# DATA:

============

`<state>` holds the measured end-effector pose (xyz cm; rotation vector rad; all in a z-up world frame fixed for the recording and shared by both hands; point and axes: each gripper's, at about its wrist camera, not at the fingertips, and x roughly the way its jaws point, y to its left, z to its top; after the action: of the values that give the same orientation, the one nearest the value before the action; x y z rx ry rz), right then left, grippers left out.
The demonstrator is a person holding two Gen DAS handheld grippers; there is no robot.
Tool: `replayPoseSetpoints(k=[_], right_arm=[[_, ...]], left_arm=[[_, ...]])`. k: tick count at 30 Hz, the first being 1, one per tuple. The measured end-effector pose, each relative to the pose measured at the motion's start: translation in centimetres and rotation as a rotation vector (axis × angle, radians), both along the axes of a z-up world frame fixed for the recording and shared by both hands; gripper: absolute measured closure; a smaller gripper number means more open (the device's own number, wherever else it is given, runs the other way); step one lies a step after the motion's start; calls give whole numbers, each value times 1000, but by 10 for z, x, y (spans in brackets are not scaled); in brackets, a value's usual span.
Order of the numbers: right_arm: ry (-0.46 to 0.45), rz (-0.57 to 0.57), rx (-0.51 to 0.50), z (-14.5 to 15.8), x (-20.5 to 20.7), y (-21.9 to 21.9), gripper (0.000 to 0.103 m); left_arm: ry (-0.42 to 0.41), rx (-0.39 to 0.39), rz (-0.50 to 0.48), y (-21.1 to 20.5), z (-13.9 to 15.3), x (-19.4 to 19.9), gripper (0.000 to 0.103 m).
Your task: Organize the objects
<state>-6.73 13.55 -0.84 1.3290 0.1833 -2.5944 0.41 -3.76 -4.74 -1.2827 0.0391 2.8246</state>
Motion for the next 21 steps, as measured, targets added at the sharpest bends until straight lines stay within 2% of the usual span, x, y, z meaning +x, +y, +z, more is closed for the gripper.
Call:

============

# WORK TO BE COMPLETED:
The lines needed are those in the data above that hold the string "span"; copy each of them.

# ANSWER TO THIS EXERCISE:
Tool: `replayPoseSetpoints(k=[_], right_arm=[[_, ...]], left_arm=[[_, ...]])`. k: tick count at 30 Hz, the first being 1, one per tuple. The measured end-effector pose, each relative to the pose measured at the motion's start: translation in centimetres and rotation as a rotation vector (axis × angle, radians), both along the axes of a z-up world frame fixed for the recording and shared by both hands; gripper: absolute measured closure; a smaller gripper number means more open (the device's own number, wherever else it is given, runs the other way); step one lies a step after the motion's start; calls give whole numbers, each value times 1000, but by 10 for z, x, y (spans in brackets are not scaled); in brackets, a value's usual span.
Motion for the next 21 steps, as measured, targets added at the sharpest bends until straight lines stay within 2% of the usual span, x, y, z meaning +x, +y, +z, more is closed for the gripper.

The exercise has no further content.